City Howl Help Desk: The bridge over troubled neighbors
IN PEACEFUL, residential Holmesburg one evening last week, an ambulance made a U-turn in the parking lot of a Sunoco station.
IN PEACEFUL, residential Holmesburg one evening last week, an ambulance made a U-turn in the parking lot of a Sunoco station.
The driver looked confused. He drove slowly down a nearby street. It was as if he'd lost his hold on the neighborhood. What had changed?
Well, the Holme Avenue Bridge, which many drivers use to get from Roosevelt Boulevard to Interstate 95, had been torn down a few weeks before. PennDOT had been working to fix the almost-century-old bridge, believing it could be salvaged, and for eight months of construction, left one lane open.
But then, in mid-June, PennDOT decided the bridge might be compromised, agency spokeswoman Jenny Robinson said. On June 20, it shut the thing down.
Everything changed when the bridge went down, said Nova Lord, who lives right around the corner from the bridge. Suddenly, there were strange cars "whipping through" the quiet side streets where children play and ride their bikes, Lord said.
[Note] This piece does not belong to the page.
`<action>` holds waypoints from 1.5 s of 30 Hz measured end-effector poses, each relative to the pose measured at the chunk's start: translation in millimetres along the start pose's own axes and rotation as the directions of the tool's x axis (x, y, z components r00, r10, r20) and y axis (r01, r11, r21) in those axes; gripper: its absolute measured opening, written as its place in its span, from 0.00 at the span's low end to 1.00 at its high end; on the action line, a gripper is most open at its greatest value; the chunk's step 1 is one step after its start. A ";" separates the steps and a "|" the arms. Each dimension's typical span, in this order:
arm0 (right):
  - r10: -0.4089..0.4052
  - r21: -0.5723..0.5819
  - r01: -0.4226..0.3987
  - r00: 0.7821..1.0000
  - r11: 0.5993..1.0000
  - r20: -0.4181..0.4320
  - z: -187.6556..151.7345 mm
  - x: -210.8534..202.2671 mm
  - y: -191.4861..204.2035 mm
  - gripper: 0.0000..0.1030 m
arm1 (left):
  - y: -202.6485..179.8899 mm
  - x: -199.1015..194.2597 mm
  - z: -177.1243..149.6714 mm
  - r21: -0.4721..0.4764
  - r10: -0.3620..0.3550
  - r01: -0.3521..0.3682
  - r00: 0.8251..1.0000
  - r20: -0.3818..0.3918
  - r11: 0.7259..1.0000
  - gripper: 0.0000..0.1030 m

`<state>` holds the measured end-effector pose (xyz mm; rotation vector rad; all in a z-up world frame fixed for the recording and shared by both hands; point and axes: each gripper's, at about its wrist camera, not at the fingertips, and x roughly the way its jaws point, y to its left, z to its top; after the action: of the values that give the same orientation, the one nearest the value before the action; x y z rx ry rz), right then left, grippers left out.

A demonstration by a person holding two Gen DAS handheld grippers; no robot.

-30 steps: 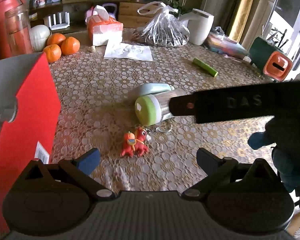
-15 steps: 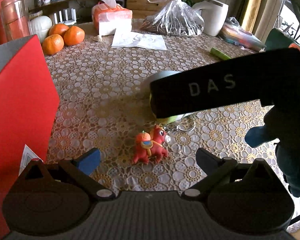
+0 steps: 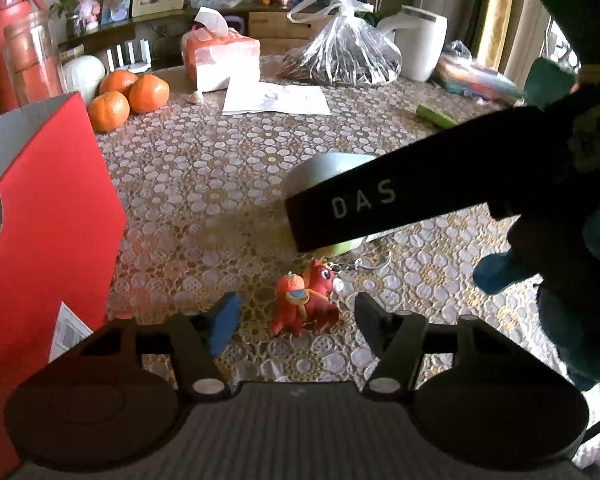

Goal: Organize rigid objects
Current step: 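Grasp the red toy keychain with the left gripper while the right gripper grasps the toothpick jar, then carry the keychain in the left gripper into the shoebox while the right gripper carries the jar there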

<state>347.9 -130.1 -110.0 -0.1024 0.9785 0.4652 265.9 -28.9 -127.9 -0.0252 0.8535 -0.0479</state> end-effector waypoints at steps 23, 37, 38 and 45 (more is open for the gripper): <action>0.023 0.112 -0.029 0.999 0.993 0.049 -30.0 -52.9 -18.5 0.78 | 9.7 -16.2 -6.1 -0.040 -0.055 0.054 0.998 -0.023 0.998 0.35; -0.003 0.104 -0.008 0.994 0.995 0.110 -66.7 -125.1 -9.3 0.79 | 22.0 -76.0 -20.6 -0.079 -0.092 0.094 0.995 0.031 0.992 0.34; -0.005 0.103 -0.007 0.994 0.995 0.114 -69.4 -130.2 -7.4 0.79 | 23.3 -81.3 -21.9 -0.084 -0.098 0.100 0.995 0.037 0.991 0.34; -0.020 0.099 0.008 0.993 0.995 0.117 -93.8 -154.7 4.8 0.79 | 34.1 -106.3 -37.2 -0.099 -0.115 0.119 0.992 0.050 0.988 0.34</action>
<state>200.6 -204.5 -35.6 0.0067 0.8820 0.4049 169.2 10.6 -73.7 -0.1716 0.8091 -0.1136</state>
She and her boyfriend suspected the drivers were trying to get through to one of the major roads, but the bridge was closed and the detours weren't clearly marked.
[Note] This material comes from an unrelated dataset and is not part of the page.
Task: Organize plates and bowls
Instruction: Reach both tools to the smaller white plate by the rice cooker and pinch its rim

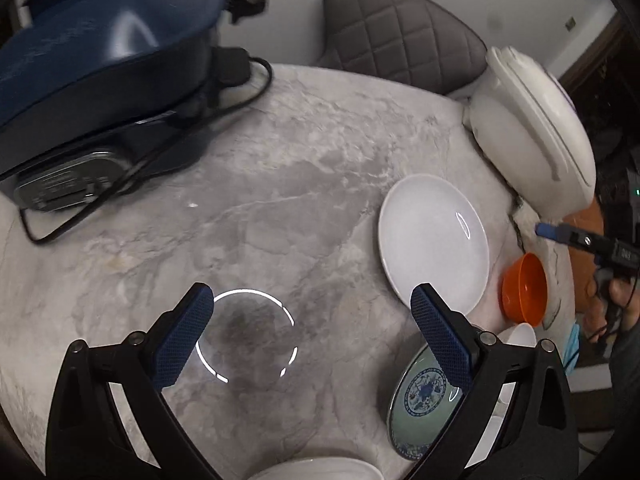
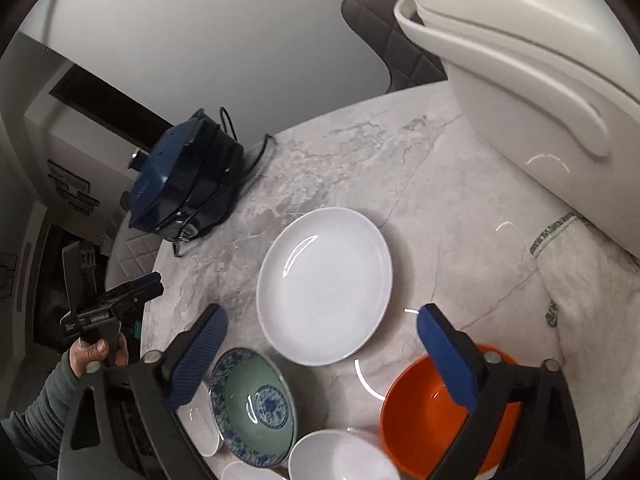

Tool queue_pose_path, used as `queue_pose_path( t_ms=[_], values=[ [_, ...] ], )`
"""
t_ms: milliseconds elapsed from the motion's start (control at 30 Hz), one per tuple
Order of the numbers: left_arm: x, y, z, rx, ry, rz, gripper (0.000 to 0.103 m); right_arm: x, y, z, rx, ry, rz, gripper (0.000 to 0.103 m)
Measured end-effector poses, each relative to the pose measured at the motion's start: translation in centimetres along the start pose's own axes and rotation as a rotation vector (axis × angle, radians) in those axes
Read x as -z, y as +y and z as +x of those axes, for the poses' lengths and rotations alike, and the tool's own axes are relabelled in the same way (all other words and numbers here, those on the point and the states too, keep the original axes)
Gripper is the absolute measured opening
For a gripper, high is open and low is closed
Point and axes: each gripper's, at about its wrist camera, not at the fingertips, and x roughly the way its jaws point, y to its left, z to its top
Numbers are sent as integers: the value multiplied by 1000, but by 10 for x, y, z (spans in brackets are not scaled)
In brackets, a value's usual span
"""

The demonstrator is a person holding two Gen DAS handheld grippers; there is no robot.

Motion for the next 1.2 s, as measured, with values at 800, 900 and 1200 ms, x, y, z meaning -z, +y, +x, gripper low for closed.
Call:
queue_pose_path(
  t_ms=[800, 900, 1200],
  values=[
    [-35, -28, 127, 140, 179, 17, 64, -22, -40, 94, 97, 241, 70, 63],
    [-34, -33, 129, 126, 192, 24, 53, -21, -39, 99, 105, 264, 64, 57],
    [-28, -51, 133, 102, 224, 55, 22, -19, -32, 108, 93, 304, 59, 42]
  ],
)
Another hardship was traffic: Lord's boyfriend said he normally has a 15-minute commute, but once the bridge went down, that number shot up to an hour as vehicles backed up along residential Willits Road.
Weeks went by, and though PennDOT added a few signs to elaborate on the detour, it didn't seem to be enough. Last weekend, Lord's boyfriend said he watched a few cars drive up to the bridge construction site, turn around, and stop and ask him how to get to I-95.
GIVE US A SIGN: Help Desk spoke with Harold Windisch, the assistant construction engineer on the site, who said PennDOT was working on a revision of detours - its fourth because of community issues. PennDOT usually maps out detours in advance with community input, but because the bridge was closed so unexpectedly, PennDOT didn't have time to do it that way.
Windisch acknowledged the troubles neighbors are having with cars speeding through their quiet streets. He said PennDOT's designers are working on signs that will tell drivers to use Holme Circle, which would keep them off residential streets. The new signs just need to be approved, and they should be installed within a week, Windisch said.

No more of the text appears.